Fondatore e direttore
Angelo Maria Perrino

Il fisco inguaia il clan Anemone: dai Grandi eventi alle fatture col trucco


Finanzieri del Comando Provinciale di Roma hanno eseguito, nell'ambito dell'inchiesta giudiziaria “Grandi Eventi”, un decreto di sequestro preventivo su beni per un valore complessivo di circa trentadue milioni di euro per reati fiscali, appropriazione indebita e riciclaggio.

Le indagini, svolte dai finanzieri del Nucleo di Polizia Tributaria e coordinate dalla Procura della Repubblica di Roma, hanno permesso di accertare la presentazione da parte degli amministratori di alcune società del “Gruppo Anemone” (Impresa Anemone Costruzioni s.r.l. e Maddalena Sc.a.r.l.) di dichiarazioni fiscali fraudolente, alterate attraverso l'utilizzo di fatture per operazioni inesistenti emesse da altre imprese.

anemone 1Anemone


Le Fiamme Gialle hanno poi passato al setaccio i conti correnti delle imprese coinvolte nelle indagini, rilevando che Luciano Anemone era riuscito a sottrarre, nel corso del 2009, venti milioni di euro dalle casse dell'Anemone Costruzioni s.r.l., compenso dei lavori di realizzazione delle opere destinate ad ospitare gli eventi del “G8” a La Maddalena.

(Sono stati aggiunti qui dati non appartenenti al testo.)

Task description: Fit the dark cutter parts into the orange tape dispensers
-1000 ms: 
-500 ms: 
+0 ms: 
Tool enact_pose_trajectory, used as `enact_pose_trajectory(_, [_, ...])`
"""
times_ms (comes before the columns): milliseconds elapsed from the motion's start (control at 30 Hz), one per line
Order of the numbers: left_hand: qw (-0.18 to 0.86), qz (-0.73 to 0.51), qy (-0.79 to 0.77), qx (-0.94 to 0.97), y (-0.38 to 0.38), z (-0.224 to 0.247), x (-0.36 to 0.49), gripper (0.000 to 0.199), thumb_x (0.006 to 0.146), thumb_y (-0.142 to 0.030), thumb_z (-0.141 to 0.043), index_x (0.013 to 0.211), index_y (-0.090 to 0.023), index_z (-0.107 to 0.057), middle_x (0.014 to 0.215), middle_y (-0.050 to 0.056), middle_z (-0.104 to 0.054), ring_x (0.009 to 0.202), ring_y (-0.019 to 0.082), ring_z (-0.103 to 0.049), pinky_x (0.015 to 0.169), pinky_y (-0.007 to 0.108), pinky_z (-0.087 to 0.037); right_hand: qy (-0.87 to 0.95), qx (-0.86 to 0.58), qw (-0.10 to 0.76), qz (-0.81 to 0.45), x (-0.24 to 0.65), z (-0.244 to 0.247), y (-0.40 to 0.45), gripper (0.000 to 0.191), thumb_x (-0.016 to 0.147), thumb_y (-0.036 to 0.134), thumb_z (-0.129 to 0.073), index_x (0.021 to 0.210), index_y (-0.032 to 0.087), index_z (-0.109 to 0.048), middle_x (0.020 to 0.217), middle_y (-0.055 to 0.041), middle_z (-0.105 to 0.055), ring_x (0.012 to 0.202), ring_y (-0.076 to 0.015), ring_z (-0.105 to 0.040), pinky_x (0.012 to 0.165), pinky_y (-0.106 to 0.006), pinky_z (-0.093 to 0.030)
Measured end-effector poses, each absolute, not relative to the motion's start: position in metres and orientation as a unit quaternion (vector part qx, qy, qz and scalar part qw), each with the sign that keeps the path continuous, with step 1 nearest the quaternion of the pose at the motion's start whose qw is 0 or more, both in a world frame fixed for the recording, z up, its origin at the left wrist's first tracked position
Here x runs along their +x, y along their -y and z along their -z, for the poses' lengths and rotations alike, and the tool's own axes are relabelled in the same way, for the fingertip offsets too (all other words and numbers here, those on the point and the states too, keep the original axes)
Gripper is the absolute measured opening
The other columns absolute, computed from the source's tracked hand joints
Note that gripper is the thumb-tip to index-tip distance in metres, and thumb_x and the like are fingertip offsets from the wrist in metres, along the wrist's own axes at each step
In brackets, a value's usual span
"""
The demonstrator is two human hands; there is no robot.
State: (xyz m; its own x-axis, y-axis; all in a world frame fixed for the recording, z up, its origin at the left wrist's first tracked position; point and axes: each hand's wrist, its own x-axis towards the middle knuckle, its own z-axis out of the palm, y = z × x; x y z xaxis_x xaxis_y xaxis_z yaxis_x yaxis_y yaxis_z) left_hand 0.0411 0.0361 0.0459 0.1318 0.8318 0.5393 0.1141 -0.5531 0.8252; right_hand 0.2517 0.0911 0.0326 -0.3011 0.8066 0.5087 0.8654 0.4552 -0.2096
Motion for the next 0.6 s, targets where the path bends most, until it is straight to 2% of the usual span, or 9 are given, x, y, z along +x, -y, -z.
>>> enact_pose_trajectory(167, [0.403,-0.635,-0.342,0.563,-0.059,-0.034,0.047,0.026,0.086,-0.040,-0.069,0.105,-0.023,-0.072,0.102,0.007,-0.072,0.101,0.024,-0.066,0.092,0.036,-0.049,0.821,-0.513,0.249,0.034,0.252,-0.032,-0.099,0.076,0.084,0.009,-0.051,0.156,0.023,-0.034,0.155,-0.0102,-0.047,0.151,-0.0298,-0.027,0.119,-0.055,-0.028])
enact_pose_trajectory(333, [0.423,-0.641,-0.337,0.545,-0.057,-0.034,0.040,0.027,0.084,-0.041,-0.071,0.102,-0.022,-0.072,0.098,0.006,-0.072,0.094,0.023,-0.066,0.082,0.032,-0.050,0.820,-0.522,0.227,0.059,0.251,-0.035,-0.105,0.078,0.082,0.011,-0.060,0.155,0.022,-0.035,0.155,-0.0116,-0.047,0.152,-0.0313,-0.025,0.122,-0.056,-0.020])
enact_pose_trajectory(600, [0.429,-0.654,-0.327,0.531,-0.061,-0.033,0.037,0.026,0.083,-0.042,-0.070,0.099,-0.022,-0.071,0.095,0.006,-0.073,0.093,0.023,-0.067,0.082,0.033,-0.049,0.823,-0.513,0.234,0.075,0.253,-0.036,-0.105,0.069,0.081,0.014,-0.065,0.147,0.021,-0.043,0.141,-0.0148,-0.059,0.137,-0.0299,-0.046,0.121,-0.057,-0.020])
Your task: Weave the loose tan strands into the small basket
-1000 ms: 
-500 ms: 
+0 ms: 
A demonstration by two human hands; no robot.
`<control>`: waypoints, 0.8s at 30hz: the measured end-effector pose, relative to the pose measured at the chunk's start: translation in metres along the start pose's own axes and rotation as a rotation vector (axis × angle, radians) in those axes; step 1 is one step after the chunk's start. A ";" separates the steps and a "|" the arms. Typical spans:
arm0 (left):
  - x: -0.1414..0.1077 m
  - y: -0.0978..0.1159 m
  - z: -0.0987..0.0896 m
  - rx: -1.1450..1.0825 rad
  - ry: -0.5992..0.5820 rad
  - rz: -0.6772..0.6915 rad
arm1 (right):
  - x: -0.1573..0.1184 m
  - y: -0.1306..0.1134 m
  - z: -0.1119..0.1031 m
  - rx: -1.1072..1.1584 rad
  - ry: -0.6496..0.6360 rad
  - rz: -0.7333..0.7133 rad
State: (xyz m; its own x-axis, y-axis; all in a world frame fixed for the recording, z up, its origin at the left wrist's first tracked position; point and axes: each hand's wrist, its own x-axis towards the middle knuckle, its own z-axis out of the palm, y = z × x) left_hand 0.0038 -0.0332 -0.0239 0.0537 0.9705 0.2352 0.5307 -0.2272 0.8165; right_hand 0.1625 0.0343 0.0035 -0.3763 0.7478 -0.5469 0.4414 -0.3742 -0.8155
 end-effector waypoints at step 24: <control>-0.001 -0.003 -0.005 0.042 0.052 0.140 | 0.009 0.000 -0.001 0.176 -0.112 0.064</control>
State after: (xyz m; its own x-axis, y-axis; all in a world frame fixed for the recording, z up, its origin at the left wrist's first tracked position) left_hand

Tali somme erano state successivamente bonificate in due distinte soluzioni al nipote Daniele, il quale aveva girato il denaro sul conto corrente del fratello Diego, che attraverso ulteriori operazioni finanziarie - che hanno coinvolto anche due fiduciarie - aveva a sua volta fatto affluire l'ingente liquidità sui rapporti bancari intestati alla Società Sportiva Romana S.r.l., giustificando fittiziamente le transazioni come aumento di capitale e finanziamento da parte dei soci.

All'esito degli approfondimenti disposti dalla la Procura della Repubblica di Roma, ai membri della famiglia Anemone sono stati contestati, a vario titolo, i reati di dichiarazione fraudolenta mediante utilizzo fatture per operazioni inesistenti, dichiarazione infedele, appropriazione indebita aggravata e riciclaggio, ottenendo dal G.I.P. del Tribunale di Roma l'emissione di un provvedimento di sequestro di beni immobili situati nelle province di Roma e Terni, il cui valore complessivo si aggira intorno ai 32 milioni di euro, pari al valore delle imposte evase (circa 11 milioni di euro) e delle somme sottratte dalle casse della Anemone Costruzioni S.r.l. e successivamente riciclate nella Società Sportiva Romana S.r.l. (20 milioni di euro). Tra gli immobili sottoposti a sequestro figurano due palazzine facenti parte del centro sportivo “Salaria Sport Village” con annesse piscine.